Immunomodulatory therapy is the standard of care for treating birdshot retinochoroidopathy. Our years of experience at MERSI treating patients with “birdshot” have shown the most effective initial treatment strategy involves starting combination therapy with mycophenolate mofetil (CellCept®), an antimetabolite, and modified cyclosporine A, a calcineurin-inhibitor. In cases of intolerance or poor efficacy, mycophenolate is sometimes replaced with another antimetabolite, or the patient is transitioned to intravenous therapy with a TNF-α inhibitor such as infliximab (Remicade®). Stubborn and poorly controlled disease on these medications may require use of an alkylating agent such as cyclophosphamide (Cytoxan®). A corticosteroid implant surgically placed within the eye, fluocinolone (Retisert®), can be used for patients who are not able to achieve remission on or tolerate immunodulatory therapy, or in cases where this option presents less of a burden on life than long-term medical therapy.
Cataracts and glaucoma can both occur as a result of active inflammation or long-term treatment with corticosteroids. Cataracts can be removed, ideally when inflammation has been treated and the eye is quiet, but may need to be removed to see and treat problems inside the eye.

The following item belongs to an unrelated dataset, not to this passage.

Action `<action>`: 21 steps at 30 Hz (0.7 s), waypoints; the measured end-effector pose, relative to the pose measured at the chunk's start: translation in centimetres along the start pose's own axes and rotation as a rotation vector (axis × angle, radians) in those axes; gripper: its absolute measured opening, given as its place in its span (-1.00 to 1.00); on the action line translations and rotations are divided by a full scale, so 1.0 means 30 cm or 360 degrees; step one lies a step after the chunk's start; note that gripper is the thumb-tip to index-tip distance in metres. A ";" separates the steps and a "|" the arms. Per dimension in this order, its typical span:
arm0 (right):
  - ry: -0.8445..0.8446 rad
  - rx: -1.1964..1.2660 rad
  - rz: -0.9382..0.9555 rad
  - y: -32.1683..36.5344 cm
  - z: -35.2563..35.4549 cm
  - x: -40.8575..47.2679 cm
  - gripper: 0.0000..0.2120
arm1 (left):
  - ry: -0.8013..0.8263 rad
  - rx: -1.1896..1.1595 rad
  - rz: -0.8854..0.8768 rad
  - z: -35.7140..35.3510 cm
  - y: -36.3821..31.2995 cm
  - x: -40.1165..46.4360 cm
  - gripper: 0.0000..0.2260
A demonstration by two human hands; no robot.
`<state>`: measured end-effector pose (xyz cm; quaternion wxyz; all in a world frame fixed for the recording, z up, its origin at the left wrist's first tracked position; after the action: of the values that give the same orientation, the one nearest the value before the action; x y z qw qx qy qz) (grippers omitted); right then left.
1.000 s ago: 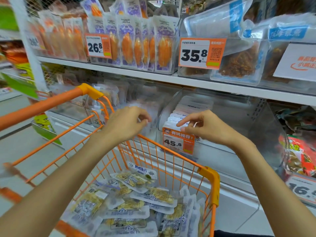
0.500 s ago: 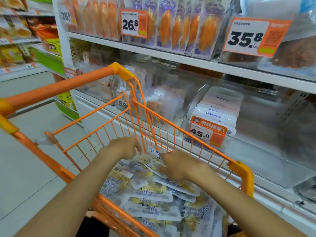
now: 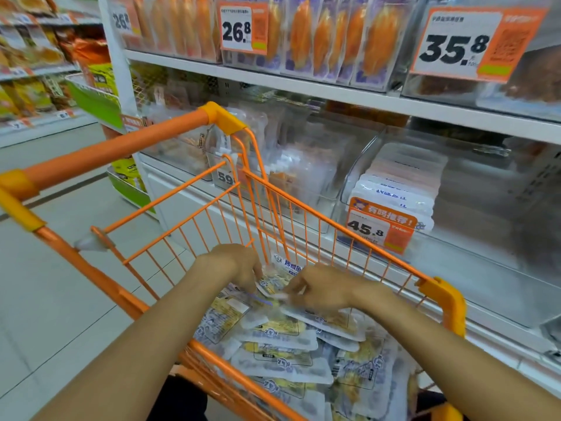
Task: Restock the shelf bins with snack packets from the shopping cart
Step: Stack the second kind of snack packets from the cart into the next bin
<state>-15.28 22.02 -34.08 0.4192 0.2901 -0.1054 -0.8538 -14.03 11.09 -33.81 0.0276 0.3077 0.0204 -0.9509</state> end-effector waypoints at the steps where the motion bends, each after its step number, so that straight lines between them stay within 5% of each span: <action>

Glaucoma is initially treated with eye drops, followed by laser therapy, and lastly surgery if necessary.
Problems with the central retina, especially macular edema and epiretinal membranes, are frequently seen. Macular edema may resolve when inflammation is treated, however if it persists, it can also be treated with topical NSAIDs or oral acetazolamide. Epiretinal membranes can be surgically removed if they are felt to cause progressively worsening vision. Intraocular injection of either corticosteroid or a VEG-F inhibitor, such as bevacizumab (Avastin®), is extremely effective in treating macular edema. These can also be used to treat choroidal neovascularization, new blood vessels that grow between retina and choroid as a result of a break in the barrier that lies between them.